■ **Provided data**:
++++++++

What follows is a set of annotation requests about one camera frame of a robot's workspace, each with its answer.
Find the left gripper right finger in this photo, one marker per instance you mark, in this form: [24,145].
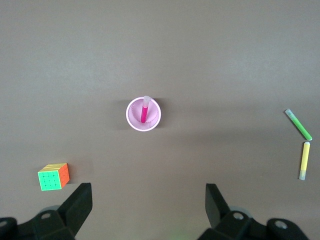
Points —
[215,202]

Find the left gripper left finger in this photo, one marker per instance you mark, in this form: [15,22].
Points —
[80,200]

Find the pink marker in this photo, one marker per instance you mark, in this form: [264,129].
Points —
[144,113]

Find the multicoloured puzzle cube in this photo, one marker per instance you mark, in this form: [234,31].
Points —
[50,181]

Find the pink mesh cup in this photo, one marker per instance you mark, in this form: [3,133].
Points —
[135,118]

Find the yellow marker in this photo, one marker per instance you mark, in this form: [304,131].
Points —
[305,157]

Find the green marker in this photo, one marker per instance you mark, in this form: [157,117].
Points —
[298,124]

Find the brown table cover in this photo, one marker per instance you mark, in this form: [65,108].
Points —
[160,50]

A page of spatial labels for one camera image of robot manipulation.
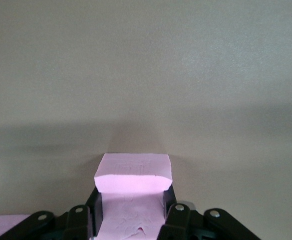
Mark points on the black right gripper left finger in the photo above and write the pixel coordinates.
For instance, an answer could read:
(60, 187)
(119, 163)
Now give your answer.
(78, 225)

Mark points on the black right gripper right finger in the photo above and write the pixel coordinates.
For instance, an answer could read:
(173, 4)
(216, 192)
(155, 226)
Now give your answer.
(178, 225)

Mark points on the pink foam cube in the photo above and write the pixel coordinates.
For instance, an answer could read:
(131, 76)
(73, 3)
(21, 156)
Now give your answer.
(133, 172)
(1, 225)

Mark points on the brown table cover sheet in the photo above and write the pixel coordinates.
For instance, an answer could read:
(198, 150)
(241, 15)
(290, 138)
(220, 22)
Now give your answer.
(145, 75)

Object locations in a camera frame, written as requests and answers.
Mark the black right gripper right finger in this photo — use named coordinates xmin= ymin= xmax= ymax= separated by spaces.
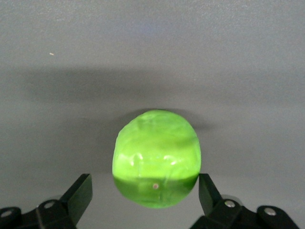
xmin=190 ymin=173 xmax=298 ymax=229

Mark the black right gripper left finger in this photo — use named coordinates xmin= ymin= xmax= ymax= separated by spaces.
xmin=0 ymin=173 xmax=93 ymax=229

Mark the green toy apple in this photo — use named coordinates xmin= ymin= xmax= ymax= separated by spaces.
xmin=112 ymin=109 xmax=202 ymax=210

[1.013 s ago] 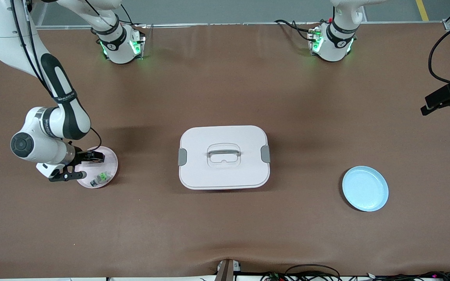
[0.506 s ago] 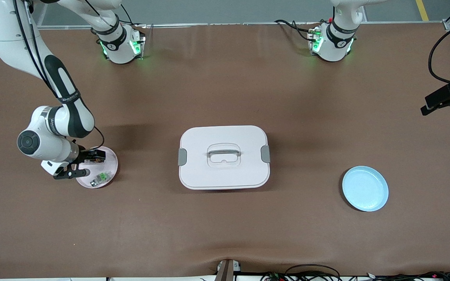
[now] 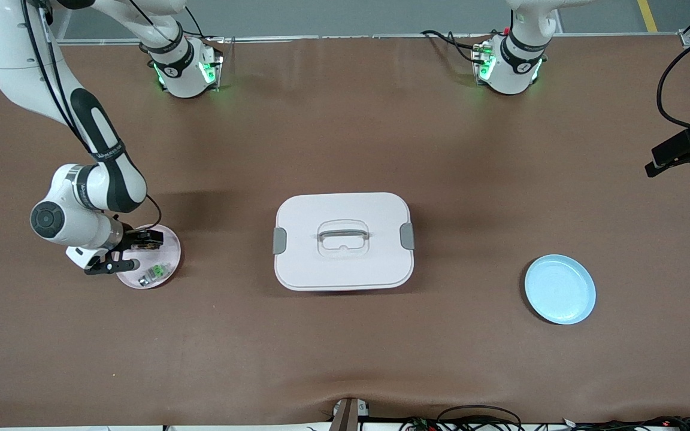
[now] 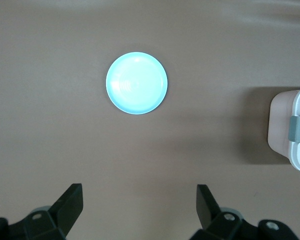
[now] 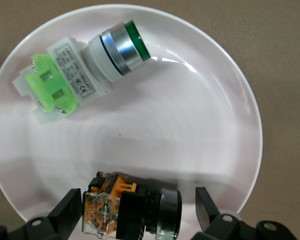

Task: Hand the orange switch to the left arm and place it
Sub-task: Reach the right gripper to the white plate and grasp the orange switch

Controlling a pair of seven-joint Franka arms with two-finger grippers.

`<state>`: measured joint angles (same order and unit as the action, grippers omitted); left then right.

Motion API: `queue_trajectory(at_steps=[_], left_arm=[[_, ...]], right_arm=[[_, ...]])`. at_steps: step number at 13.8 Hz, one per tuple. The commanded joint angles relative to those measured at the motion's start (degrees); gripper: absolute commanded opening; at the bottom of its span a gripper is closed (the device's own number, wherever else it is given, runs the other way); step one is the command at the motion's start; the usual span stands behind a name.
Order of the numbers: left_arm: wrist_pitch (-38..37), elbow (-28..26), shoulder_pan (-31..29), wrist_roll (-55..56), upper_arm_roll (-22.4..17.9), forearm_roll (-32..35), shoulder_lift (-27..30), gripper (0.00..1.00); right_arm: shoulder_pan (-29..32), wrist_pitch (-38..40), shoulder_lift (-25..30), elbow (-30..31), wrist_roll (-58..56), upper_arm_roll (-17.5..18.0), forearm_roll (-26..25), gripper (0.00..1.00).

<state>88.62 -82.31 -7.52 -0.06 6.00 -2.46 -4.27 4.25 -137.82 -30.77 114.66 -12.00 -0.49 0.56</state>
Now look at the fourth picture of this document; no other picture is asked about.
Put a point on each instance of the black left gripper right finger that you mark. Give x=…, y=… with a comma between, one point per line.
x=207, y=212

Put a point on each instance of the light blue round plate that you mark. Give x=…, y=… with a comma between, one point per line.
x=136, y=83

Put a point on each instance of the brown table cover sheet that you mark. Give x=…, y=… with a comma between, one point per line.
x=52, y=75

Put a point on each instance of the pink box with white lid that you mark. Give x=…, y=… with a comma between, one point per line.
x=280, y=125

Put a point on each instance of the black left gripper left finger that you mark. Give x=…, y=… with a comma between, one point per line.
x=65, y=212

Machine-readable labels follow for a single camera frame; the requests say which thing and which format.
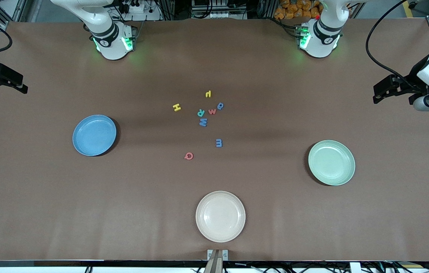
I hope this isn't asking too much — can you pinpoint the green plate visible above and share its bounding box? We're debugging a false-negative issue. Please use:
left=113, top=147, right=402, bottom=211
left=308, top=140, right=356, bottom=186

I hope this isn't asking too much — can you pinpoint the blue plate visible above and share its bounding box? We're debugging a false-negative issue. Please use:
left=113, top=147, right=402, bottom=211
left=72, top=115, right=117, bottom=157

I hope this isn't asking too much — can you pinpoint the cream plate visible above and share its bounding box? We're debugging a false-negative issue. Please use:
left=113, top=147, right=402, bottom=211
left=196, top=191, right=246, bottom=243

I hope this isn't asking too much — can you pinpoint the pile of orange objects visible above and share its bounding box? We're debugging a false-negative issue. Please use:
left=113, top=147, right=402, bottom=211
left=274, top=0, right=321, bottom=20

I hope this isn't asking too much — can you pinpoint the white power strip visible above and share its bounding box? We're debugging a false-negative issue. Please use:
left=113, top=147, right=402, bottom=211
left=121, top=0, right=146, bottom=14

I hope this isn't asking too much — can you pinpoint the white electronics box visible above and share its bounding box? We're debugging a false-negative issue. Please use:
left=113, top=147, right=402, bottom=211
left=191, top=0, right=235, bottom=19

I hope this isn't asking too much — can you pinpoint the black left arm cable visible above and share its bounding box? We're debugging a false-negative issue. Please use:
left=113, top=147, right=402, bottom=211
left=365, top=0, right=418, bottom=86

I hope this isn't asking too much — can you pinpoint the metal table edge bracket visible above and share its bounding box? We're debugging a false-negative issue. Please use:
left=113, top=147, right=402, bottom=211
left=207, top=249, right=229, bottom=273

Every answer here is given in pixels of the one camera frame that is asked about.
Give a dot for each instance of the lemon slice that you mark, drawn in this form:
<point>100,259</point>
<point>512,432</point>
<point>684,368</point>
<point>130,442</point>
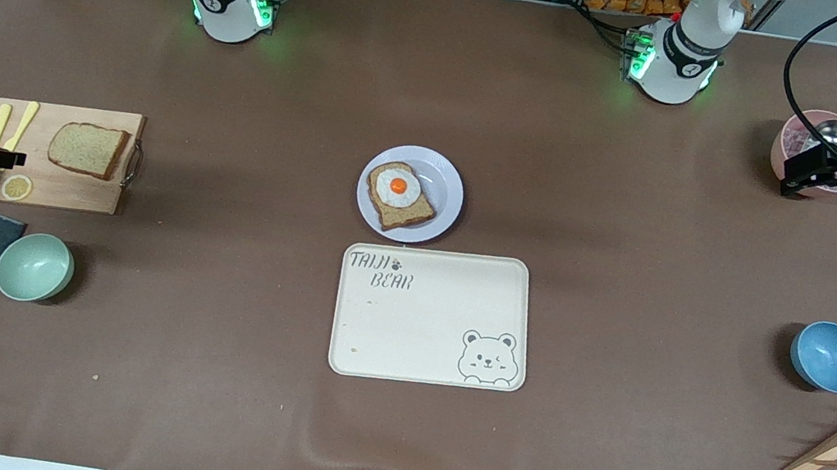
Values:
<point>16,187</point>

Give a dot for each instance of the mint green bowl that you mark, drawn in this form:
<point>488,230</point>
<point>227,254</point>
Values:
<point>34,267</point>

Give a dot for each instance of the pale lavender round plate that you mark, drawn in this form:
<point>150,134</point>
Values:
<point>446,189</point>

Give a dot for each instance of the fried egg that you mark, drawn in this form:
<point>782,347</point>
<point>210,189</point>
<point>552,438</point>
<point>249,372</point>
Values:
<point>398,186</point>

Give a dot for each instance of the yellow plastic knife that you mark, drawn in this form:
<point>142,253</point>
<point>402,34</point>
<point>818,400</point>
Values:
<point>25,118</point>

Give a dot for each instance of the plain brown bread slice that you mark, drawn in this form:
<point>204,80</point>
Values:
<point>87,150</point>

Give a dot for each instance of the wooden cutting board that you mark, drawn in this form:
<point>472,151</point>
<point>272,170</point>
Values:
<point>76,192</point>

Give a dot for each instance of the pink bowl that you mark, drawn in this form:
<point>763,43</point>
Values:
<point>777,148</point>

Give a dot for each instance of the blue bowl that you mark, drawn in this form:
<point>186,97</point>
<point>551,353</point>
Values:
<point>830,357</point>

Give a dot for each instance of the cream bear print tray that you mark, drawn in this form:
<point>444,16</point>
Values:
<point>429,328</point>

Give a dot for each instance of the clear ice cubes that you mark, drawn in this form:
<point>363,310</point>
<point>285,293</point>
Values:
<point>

++++++++

■ **What to work on**: When copying the listing, print each line exactly but leave out every picture.

■ **Solution for this task**:
What follows is a set of annotation requests about one camera frame of a robot's workspace, each with its answer.
Find the left gripper right finger in this photo, one marker per instance you mark, in this form: [24,145].
Points —
[215,202]

Find the left gripper left finger in this photo, one marker per instance you mark, in this form: [15,22].
Points —
[80,200]

Find the pink marker in this photo, one marker per instance you mark, in this form: [264,129].
Points —
[144,113]

Find the multicoloured puzzle cube in this photo, one marker per instance you mark, in this form: [234,31].
Points —
[50,181]

Find the pink mesh cup in this photo, one marker per instance you mark, in this form: [3,133].
Points —
[135,118]

Find the yellow marker in this photo, one marker per instance you mark, in this form: [304,131].
Points —
[305,157]

Find the green marker in this photo, one marker per instance you mark, in this form: [157,117].
Points —
[298,124]

Find the brown table cover in this photo, one marker per instance you mark, in this form: [65,108].
Points —
[160,50]

A page of spatial labels for one camera image of robot manipulation.
Mark points on the black right gripper left finger in the photo above and write the pixel coordinates.
For instance, an answer could read:
(60, 187)
(119, 163)
Now give your answer.
(78, 225)

Mark points on the black right gripper right finger in the photo above and write the pixel coordinates.
For instance, an answer could read:
(173, 4)
(216, 192)
(155, 226)
Now give your answer.
(178, 225)

Mark points on the pink foam cube in the photo above and write the pixel coordinates.
For instance, an answer could read:
(131, 76)
(73, 3)
(21, 156)
Now give your answer.
(133, 172)
(1, 225)

Mark points on the brown table cover sheet in the photo above and write the pixel coordinates.
For instance, an answer could read:
(198, 150)
(241, 15)
(290, 138)
(220, 22)
Now give your answer.
(145, 75)

Object locations in a camera frame, written as requests and answers.
Mark the black right gripper right finger in this photo — use named coordinates xmin= ymin= xmax= ymax= separated by spaces.
xmin=190 ymin=173 xmax=298 ymax=229

Mark the black right gripper left finger in this photo — use named coordinates xmin= ymin= xmax= ymax= separated by spaces.
xmin=0 ymin=173 xmax=93 ymax=229

Mark the green toy apple in this photo — use named coordinates xmin= ymin= xmax= ymax= separated by spaces.
xmin=112 ymin=109 xmax=202 ymax=210

[1.013 s ago] 
[0.506 s ago] 
[now] 
[now] 
[now] 

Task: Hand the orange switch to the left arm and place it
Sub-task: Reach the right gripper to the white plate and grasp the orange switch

Controlling a pair of seven-joint Franka arms with two-finger grippers.

`<state>`: measured joint angles (same order and unit as the action, grippers omitted); left then right.

Motion API: `queue_trajectory(at_steps=[_], left_arm=[[_, ...]], right_arm=[[_, ...]])`. at_steps: step number at 13.8 Hz, one per tuple. The commanded joint angles relative to those measured at the motion's start (degrees); gripper: absolute commanded opening; at the bottom of its span a gripper is closed (the device's own number, wherever else it is given, runs the other way); step one is the command at the motion's start; the usual span stands behind a name.
Order of the numbers: left_arm: wrist_pitch (-38..37), elbow (-28..26), shoulder_pan (-31..29), wrist_roll (-55..56), upper_arm_roll (-22.4..17.9), forearm_roll (-32..35), shoulder_lift (-27..30), gripper (0.00..1.00); right_arm: shoulder_pan (-29..32), wrist_pitch (-38..40), shoulder_lift (-25..30), elbow (-30..31), wrist_roll (-58..56), upper_arm_roll (-17.5..18.0), forearm_roll (-26..25), gripper (0.00..1.00).

<state>88.62 -82.31 -7.52 -0.06 6.00 -2.46 -4.27 4.25 -137.82 -30.77 114.66 -12.00 -0.49 0.56</state>
Now look at the fourth picture of this document; no other picture is asked about.
Put a point on each instance of the black left gripper right finger that you mark. Give x=…, y=… with a comma between, one point per line.
x=207, y=212

Put a point on each instance of the light blue round plate that you mark. Give x=…, y=… with a comma between, one point per line.
x=136, y=83

Put a point on each instance of the brown table cover sheet that you mark. Give x=…, y=… with a comma between, one point per line.
x=52, y=75

Put a point on each instance of the pink box with white lid that you mark. Give x=…, y=… with a comma between, one point per line.
x=280, y=125

Put a point on each instance of the black left gripper left finger that you mark. Give x=…, y=… with a comma between, one point per line.
x=65, y=212

Machine-readable labels follow for a single camera frame; the requests say which thing and which format.
I hope this isn't asking too much — can you pinpoint the green plate visible above and share its bounding box? We're debugging a false-negative issue. Please use:
left=113, top=147, right=402, bottom=211
left=308, top=140, right=356, bottom=186

I hope this isn't asking too much — can you pinpoint the blue plate visible above and share its bounding box? We're debugging a false-negative issue. Please use:
left=113, top=147, right=402, bottom=211
left=72, top=115, right=117, bottom=157

I hope this isn't asking too much — can you pinpoint the cream plate visible above and share its bounding box? We're debugging a false-negative issue. Please use:
left=113, top=147, right=402, bottom=211
left=196, top=191, right=246, bottom=243

I hope this isn't asking too much — can you pinpoint the pile of orange objects visible above and share its bounding box? We're debugging a false-negative issue. Please use:
left=113, top=147, right=402, bottom=211
left=274, top=0, right=321, bottom=20

I hope this isn't asking too much — can you pinpoint the white power strip visible above and share its bounding box? We're debugging a false-negative issue. Please use:
left=113, top=147, right=402, bottom=211
left=121, top=0, right=146, bottom=14

I hope this isn't asking too much — can you pinpoint the white electronics box visible above and share its bounding box? We're debugging a false-negative issue. Please use:
left=113, top=147, right=402, bottom=211
left=191, top=0, right=235, bottom=19

I hope this isn't asking too much — can you pinpoint the black left arm cable visible above and share its bounding box? We're debugging a false-negative issue. Please use:
left=113, top=147, right=402, bottom=211
left=365, top=0, right=418, bottom=86

I hope this isn't asking too much — can you pinpoint the metal table edge bracket visible above and share its bounding box? We're debugging a false-negative issue. Please use:
left=113, top=147, right=402, bottom=211
left=207, top=249, right=229, bottom=273

Every answer here is given in pixels of the one camera frame that is asked about.
Give a dot for each instance of the lemon slice that you mark, drawn in this form:
<point>100,259</point>
<point>512,432</point>
<point>684,368</point>
<point>130,442</point>
Values:
<point>16,187</point>

Give a dot for each instance of the mint green bowl that you mark, drawn in this form:
<point>488,230</point>
<point>227,254</point>
Values:
<point>34,267</point>

Give a dot for each instance of the pale lavender round plate that you mark, drawn in this form:
<point>150,134</point>
Values:
<point>446,189</point>

Give a dot for each instance of the fried egg that you mark, drawn in this form:
<point>782,347</point>
<point>210,189</point>
<point>552,438</point>
<point>249,372</point>
Values:
<point>398,186</point>

Give a dot for each instance of the yellow plastic knife that you mark, drawn in this form:
<point>142,253</point>
<point>402,34</point>
<point>818,400</point>
Values:
<point>25,118</point>

Give a dot for each instance of the plain brown bread slice that you mark, drawn in this form:
<point>204,80</point>
Values:
<point>87,150</point>

Give a dot for each instance of the wooden cutting board that you mark, drawn in this form:
<point>472,151</point>
<point>272,170</point>
Values:
<point>76,192</point>

Give a dot for each instance of the pink bowl that you mark, drawn in this form:
<point>763,43</point>
Values:
<point>777,148</point>

Give a dot for each instance of the blue bowl that you mark, drawn in this form:
<point>186,97</point>
<point>551,353</point>
Values:
<point>830,357</point>

Give a dot for each instance of the cream bear print tray that you mark, drawn in this form:
<point>444,16</point>
Values:
<point>429,328</point>

Give a dot for each instance of the clear ice cubes that you mark, drawn in this form:
<point>363,310</point>
<point>285,293</point>
Values:
<point>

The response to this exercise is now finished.